## What this task involves
Please return only the lines from the one holding "After the hand's" through the one holding "A point and", exactly as they appear in the records below, both ends included.

[Stored items]
################

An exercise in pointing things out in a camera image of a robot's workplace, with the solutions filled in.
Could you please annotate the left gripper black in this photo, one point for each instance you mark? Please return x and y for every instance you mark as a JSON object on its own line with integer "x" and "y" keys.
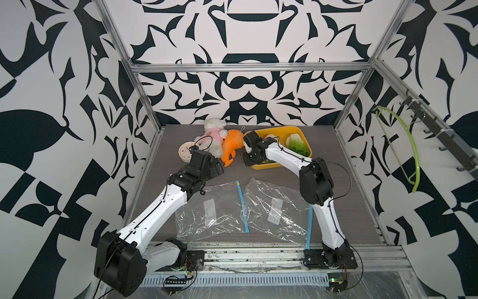
{"x": 213, "y": 172}

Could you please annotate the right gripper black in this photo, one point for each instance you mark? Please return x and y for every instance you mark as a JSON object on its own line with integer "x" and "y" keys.
{"x": 246, "y": 160}

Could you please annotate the clear zipper bag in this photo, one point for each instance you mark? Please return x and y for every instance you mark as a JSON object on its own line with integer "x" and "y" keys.
{"x": 217, "y": 212}
{"x": 277, "y": 211}

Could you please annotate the chinese cabbage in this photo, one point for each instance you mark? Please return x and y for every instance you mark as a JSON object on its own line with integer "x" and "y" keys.
{"x": 295, "y": 143}
{"x": 273, "y": 143}

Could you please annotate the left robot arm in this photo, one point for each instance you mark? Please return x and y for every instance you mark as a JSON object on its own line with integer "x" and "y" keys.
{"x": 123, "y": 258}

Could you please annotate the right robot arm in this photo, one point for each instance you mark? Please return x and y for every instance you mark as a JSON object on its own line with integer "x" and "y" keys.
{"x": 316, "y": 188}

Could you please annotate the small pink alarm clock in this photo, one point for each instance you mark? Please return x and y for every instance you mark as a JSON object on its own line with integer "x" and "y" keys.
{"x": 186, "y": 150}

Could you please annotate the white teddy bear pink shirt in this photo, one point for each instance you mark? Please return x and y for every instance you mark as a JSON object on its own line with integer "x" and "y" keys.
{"x": 213, "y": 137}

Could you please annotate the orange plush toy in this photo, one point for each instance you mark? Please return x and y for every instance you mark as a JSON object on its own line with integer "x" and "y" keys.
{"x": 232, "y": 142}

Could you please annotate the yellow plastic tray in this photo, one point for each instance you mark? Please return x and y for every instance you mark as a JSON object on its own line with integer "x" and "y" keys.
{"x": 283, "y": 133}

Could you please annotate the left small circuit board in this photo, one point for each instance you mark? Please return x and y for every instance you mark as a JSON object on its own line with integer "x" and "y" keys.
{"x": 173, "y": 284}

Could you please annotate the small circuit board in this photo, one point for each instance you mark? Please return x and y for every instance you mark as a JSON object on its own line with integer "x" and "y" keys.
{"x": 173, "y": 284}
{"x": 338, "y": 283}

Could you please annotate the right small circuit board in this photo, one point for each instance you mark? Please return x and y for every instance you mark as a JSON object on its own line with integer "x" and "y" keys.
{"x": 338, "y": 283}

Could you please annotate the black hook rack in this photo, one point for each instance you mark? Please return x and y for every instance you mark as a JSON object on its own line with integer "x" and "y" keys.
{"x": 449, "y": 138}

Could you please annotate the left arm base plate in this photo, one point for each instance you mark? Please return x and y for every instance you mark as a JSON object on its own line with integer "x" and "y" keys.
{"x": 190, "y": 261}

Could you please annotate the green hoop on wall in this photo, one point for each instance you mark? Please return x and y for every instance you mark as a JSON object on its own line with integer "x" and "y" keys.
{"x": 413, "y": 179}

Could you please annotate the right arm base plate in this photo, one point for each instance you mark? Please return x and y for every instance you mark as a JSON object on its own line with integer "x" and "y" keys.
{"x": 329, "y": 259}

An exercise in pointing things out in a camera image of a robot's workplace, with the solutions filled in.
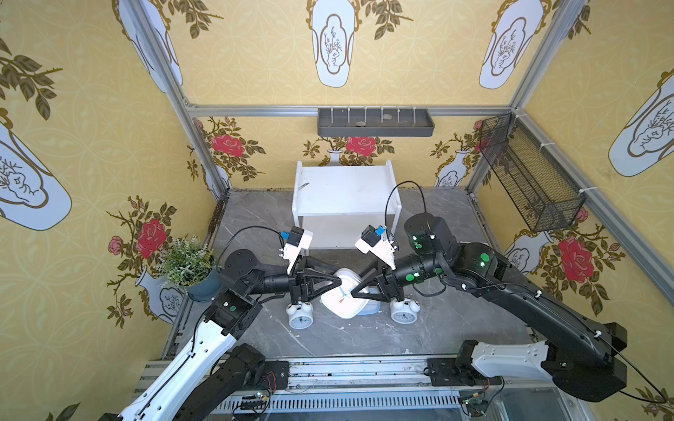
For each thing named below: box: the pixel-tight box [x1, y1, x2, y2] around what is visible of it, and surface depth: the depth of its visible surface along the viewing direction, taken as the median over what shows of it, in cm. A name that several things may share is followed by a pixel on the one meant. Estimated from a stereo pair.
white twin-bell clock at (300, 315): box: [286, 300, 314, 330], surface depth 80 cm
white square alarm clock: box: [321, 268, 369, 320], surface depth 56 cm
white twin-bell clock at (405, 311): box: [389, 297, 422, 325], surface depth 80 cm
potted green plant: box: [154, 235, 224, 301], surface depth 79 cm
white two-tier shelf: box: [292, 159, 402, 249], surface depth 77 cm
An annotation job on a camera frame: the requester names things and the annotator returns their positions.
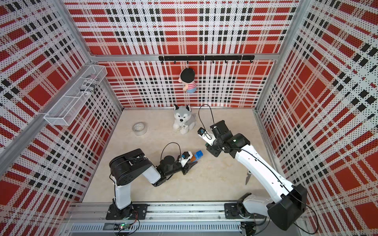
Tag black right camera cable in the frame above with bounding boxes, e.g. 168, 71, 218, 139
197, 104, 216, 139

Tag black camera cable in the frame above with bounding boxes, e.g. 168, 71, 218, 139
160, 142, 182, 161
197, 104, 216, 139

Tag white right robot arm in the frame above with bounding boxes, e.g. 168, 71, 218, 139
197, 121, 308, 231

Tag hanging boy doll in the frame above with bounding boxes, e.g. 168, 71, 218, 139
179, 68, 197, 93

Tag grey white husky plush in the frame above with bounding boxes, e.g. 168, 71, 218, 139
173, 104, 196, 135

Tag white handled scissors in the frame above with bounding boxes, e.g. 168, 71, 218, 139
245, 171, 252, 185

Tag white wire basket shelf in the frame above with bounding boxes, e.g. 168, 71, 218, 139
44, 65, 107, 126

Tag black left camera cable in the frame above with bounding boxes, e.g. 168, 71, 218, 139
160, 142, 182, 161

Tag dark blue square lego brick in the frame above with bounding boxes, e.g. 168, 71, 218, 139
195, 150, 203, 160

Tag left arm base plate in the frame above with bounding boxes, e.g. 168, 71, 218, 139
105, 203, 148, 220

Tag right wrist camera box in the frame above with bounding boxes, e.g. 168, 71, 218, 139
197, 127, 216, 146

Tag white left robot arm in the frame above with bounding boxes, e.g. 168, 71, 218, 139
109, 148, 197, 210

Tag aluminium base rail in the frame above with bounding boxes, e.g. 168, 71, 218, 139
64, 201, 264, 223

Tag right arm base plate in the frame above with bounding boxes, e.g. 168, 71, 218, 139
224, 203, 265, 220

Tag clear tape roll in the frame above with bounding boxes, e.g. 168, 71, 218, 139
132, 122, 148, 136

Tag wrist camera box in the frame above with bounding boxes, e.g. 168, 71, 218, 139
179, 151, 193, 168
197, 127, 216, 146

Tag black hook rail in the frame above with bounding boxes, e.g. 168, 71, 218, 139
158, 55, 256, 63

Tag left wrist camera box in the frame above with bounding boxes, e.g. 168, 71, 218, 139
179, 151, 193, 168

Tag patterned can in basket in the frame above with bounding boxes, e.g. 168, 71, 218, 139
80, 75, 98, 95

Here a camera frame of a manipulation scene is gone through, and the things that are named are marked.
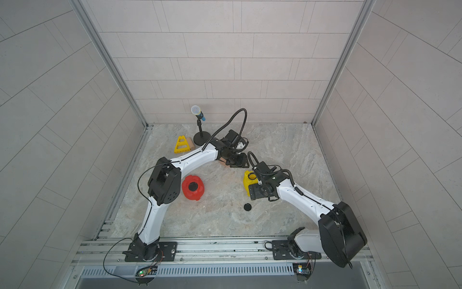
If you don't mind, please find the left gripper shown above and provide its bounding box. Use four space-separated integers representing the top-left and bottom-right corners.
224 148 253 167

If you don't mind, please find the yellow piggy bank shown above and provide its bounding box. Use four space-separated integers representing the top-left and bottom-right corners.
243 171 259 196

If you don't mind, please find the red piggy bank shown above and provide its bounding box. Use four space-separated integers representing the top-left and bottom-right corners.
182 175 205 201

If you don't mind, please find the pink piggy bank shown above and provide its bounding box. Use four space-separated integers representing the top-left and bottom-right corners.
218 157 230 166

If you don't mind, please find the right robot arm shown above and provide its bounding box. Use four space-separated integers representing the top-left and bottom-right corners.
249 162 368 267

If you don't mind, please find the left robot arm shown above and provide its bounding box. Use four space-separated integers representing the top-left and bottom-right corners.
123 130 249 262

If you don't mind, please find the black microphone stand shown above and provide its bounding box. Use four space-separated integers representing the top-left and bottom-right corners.
191 105 211 146

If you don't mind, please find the small wooden block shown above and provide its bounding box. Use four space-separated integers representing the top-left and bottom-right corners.
186 137 196 151

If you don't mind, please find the yellow triangular block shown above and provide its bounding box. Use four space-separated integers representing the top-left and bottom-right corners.
174 136 191 154

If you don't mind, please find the right circuit board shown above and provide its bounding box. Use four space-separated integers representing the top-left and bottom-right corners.
292 263 312 282

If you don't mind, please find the circuit board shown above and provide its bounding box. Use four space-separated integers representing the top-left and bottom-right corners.
135 266 158 278
292 263 312 282

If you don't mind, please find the left circuit board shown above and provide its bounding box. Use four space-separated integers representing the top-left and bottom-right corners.
135 266 158 278

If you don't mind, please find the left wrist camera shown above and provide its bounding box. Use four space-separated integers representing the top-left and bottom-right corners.
235 141 249 152

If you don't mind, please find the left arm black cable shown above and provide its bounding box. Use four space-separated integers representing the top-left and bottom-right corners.
201 108 249 152

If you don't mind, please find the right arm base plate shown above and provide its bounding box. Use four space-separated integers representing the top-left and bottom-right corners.
264 240 322 261

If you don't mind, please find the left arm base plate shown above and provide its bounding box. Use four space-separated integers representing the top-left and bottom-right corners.
122 240 178 262

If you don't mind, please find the aluminium mounting rail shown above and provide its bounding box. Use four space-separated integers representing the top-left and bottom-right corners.
70 234 374 267

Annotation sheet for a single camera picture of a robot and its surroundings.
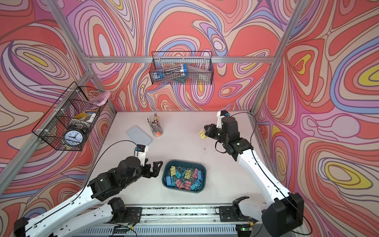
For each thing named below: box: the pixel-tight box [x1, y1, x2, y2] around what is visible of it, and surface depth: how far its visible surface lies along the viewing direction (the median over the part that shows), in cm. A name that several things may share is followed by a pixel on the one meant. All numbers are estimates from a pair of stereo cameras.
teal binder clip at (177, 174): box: [175, 169, 183, 179], surface depth 87 cm
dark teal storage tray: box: [161, 160, 207, 194], surface depth 86 cm
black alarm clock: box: [63, 125, 88, 147], surface depth 69 cm
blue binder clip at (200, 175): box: [197, 169, 203, 181], surface depth 85 cm
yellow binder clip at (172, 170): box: [169, 165, 176, 177], surface depth 87 cm
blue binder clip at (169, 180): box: [165, 175, 172, 186], surface depth 84 cm
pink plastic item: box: [88, 90, 112, 107], surface depth 82 cm
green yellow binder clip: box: [184, 169, 192, 180], surface depth 87 cm
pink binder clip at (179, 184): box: [175, 179, 185, 190], surface depth 83 cm
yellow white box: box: [74, 110, 98, 124], surface depth 75 cm
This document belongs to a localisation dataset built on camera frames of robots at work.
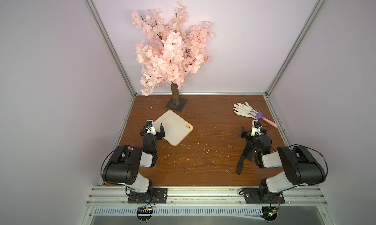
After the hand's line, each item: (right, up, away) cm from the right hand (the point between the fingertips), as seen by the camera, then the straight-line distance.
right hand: (254, 123), depth 89 cm
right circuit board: (-1, -42, -20) cm, 46 cm away
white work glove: (+1, +8, +21) cm, 22 cm away
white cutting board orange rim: (-50, -5, +12) cm, 52 cm away
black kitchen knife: (-3, -20, +2) cm, 20 cm away
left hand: (-63, -1, +2) cm, 63 cm away
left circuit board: (-63, -43, -17) cm, 78 cm away
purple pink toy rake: (+10, +4, +15) cm, 18 cm away
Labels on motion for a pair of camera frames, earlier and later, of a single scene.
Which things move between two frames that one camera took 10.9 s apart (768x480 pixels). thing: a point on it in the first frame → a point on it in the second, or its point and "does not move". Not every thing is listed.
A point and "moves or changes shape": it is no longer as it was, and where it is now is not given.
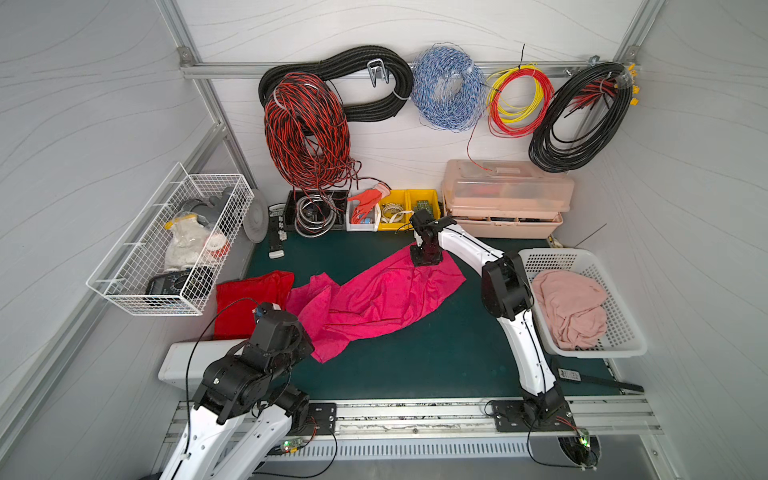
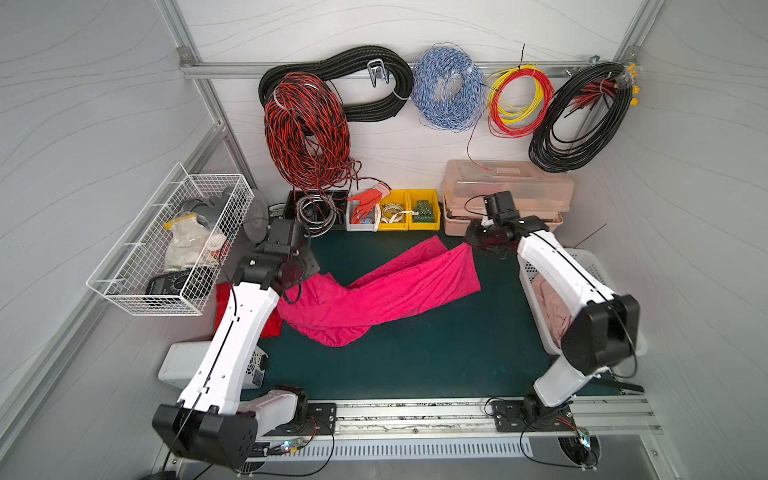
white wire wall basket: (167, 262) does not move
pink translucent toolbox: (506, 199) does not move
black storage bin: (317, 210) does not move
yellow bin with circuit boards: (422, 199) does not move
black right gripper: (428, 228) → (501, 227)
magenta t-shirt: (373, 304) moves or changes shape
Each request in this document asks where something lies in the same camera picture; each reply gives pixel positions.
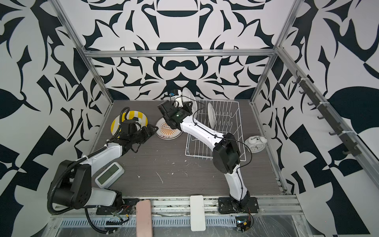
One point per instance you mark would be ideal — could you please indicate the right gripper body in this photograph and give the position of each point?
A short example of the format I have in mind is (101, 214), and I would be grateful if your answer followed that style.
(186, 108)

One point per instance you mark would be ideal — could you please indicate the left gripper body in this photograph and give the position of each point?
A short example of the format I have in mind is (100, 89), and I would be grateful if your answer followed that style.
(143, 135)

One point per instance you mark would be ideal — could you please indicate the yellow white striped plate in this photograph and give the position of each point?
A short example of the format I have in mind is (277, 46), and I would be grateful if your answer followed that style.
(140, 117)

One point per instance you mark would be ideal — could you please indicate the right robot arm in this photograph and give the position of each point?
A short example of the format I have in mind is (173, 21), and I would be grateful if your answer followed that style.
(225, 149)

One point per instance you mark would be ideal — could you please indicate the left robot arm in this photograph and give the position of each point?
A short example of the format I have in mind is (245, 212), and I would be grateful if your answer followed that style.
(72, 188)

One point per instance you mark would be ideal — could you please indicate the pink flat bar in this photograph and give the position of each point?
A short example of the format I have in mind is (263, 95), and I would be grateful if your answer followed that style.
(144, 223)

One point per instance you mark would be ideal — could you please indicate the white flat block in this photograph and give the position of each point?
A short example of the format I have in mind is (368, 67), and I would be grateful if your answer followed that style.
(197, 214)

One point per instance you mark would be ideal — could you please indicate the small circuit board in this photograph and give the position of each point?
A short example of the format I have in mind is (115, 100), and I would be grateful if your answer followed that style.
(244, 223)

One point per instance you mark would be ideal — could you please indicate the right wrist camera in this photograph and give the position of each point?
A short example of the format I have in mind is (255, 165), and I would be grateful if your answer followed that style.
(176, 96)

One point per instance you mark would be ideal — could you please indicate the white wire dish rack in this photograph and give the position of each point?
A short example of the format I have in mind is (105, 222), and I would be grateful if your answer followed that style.
(227, 120)

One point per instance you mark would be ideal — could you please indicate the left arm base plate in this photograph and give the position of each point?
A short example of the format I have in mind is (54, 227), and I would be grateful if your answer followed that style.
(126, 206)

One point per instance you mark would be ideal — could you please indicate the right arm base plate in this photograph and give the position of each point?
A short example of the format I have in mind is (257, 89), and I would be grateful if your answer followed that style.
(228, 205)

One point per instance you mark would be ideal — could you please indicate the black hook rail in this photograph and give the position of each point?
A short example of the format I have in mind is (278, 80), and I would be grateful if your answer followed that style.
(329, 115)

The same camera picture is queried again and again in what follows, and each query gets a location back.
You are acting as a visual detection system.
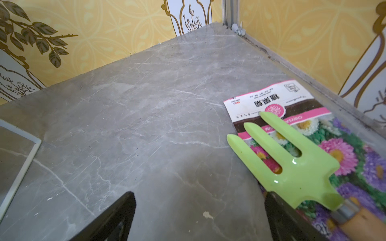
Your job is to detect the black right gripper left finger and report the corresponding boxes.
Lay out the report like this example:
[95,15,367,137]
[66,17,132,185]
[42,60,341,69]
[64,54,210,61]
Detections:
[71,191,136,241]

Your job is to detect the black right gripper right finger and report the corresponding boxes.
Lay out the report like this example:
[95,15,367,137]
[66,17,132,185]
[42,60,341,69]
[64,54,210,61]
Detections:
[264,192,327,241]

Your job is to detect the white two-tier shelf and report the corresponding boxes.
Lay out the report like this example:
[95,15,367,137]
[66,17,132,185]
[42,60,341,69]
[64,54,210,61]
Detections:
[1,120,42,220]

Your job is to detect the green garden hand fork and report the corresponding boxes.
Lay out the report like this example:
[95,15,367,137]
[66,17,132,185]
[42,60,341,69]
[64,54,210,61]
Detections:
[227,112,386,241]

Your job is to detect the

################

## Task result
After the hand's line, each item: (right, up, away) cm from the right hand (the point between the fingertips), as seen by the camera, then the straight-line distance.
right hand: (254, 123), depth 89 cm
right circuit board: (-1, -42, -20) cm, 46 cm away
white work glove: (+1, +8, +21) cm, 22 cm away
white cutting board orange rim: (-50, -5, +12) cm, 52 cm away
black kitchen knife: (-3, -20, +2) cm, 20 cm away
left hand: (-63, -1, +2) cm, 63 cm away
left circuit board: (-63, -43, -17) cm, 78 cm away
purple pink toy rake: (+10, +4, +15) cm, 18 cm away
Labels on motion for a pair of camera frames, earlier and later, of a single scene.
Which things move between two frames that one camera took 10.9 s apart (768x480 pixels). thing: a point on it in the first frame → a point on it in the second, or its point and "does not move". Not every thing is listed.
A point and "moves or changes shape": it is no longer as it was, and where it is now is not given.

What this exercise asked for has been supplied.